Gross Profit for the fiscal year 2023 increased to $17.1 million compared to a gross profit of $7.3 million in the fiscal year 2022. Gross margin was 26% in the fiscal year 2023 as compared to 17% in the fiscal year 2022, reflecting a higher volume of units sold with greater gross margin and lower cost of sales as a result of the gross margin improvement initiatives.
Adjusted EBITDA was a loss of $3.7 million in the fiscal year 2023 as compared to a loss of $14.1 million in the fiscal year 2022, driven by the improved gross margins.
Selling & Administrative expenses increased to $17.6 million in the fiscal year 2023 from $15.5 million in the fiscal year 2022, primarily attributable to increases in outbound shipping costs, depreciation expense, insurance premiums, severance expenses, new hires, partially offset by decreases in commissions, bad debt expenses, consulting fees, public relations expenses, and stock-based compensation.
Research & Development expenses decreased to $4.9 million in the fiscal year 2023, compared to $7.1 million in the fiscal year 2022, primarily due to lower expenses related to the development of new products.
Net loss for the fiscal year 2023 was $6.7 million as compared with a net loss of $15.6 million in the fiscal year 2022, with improvement principally reflecting increased gross profit, partially offset by increased operating expenses and interest expense.

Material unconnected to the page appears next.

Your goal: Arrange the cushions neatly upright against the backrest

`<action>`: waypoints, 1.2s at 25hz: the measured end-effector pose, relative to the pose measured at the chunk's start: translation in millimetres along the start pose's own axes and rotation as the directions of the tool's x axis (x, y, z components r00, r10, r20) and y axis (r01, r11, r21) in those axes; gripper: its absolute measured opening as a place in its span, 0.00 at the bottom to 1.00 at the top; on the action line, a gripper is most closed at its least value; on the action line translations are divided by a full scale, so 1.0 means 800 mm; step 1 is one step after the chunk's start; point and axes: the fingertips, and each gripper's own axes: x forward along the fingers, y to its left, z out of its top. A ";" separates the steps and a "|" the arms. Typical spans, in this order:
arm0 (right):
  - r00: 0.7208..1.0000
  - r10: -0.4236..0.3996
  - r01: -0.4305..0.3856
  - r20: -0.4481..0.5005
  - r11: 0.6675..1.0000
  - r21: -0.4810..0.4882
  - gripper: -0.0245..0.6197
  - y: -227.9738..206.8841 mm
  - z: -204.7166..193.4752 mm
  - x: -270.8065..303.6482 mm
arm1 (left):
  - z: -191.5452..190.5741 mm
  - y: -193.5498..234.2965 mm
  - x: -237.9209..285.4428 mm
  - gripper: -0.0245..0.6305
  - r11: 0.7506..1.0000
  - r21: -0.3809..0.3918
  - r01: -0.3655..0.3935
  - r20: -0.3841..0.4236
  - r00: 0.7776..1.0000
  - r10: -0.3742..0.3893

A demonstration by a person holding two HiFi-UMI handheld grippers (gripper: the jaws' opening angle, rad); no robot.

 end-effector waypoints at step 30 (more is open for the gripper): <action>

Cash was $2.4 million at June 30, 2023, as compared to $0.5 million at June 30, 2022. Available working capital includes: our line of credit as of September 8, 2023, under our $15.0 million credit facility from Gibraltar Business Capital with a remaining available balance of $4.0 million; and $4.0 million available under the subordinated line of credit (“Subordinated LOC”).
Net cash used in operating activities decreased to $3.6 million in fiscal year 2023 compared to $23.9 million in fiscal year 2022, primarily due to a decrease in net loss and an increase in accounts payable.
Fourth Quarter & Full Fiscal Year 2023 Results Conference Call
Flux Power CEO Ron Dutt and CFO Chuck Scheiwe will host the conference call, followed by a question-and-answer session. The conference call will be accompanied by a presentation, which can be viewed during the webcast or accessed via the investor relations section of the Company’s website here.
To access the call, please use the following information:
Thursday, September 21, 2023
4:30 p.m. Eastern Time, 1:30 p.m. Pacific Time
Toll-free dial-in number:
International dial-in number:
Please call the conference telephone number 5-10 minutes prior to the start time. An operator will register your name and organization. If you have any difficulty connecting with the conference call, please contact MZ Group at 1-949-491-8235.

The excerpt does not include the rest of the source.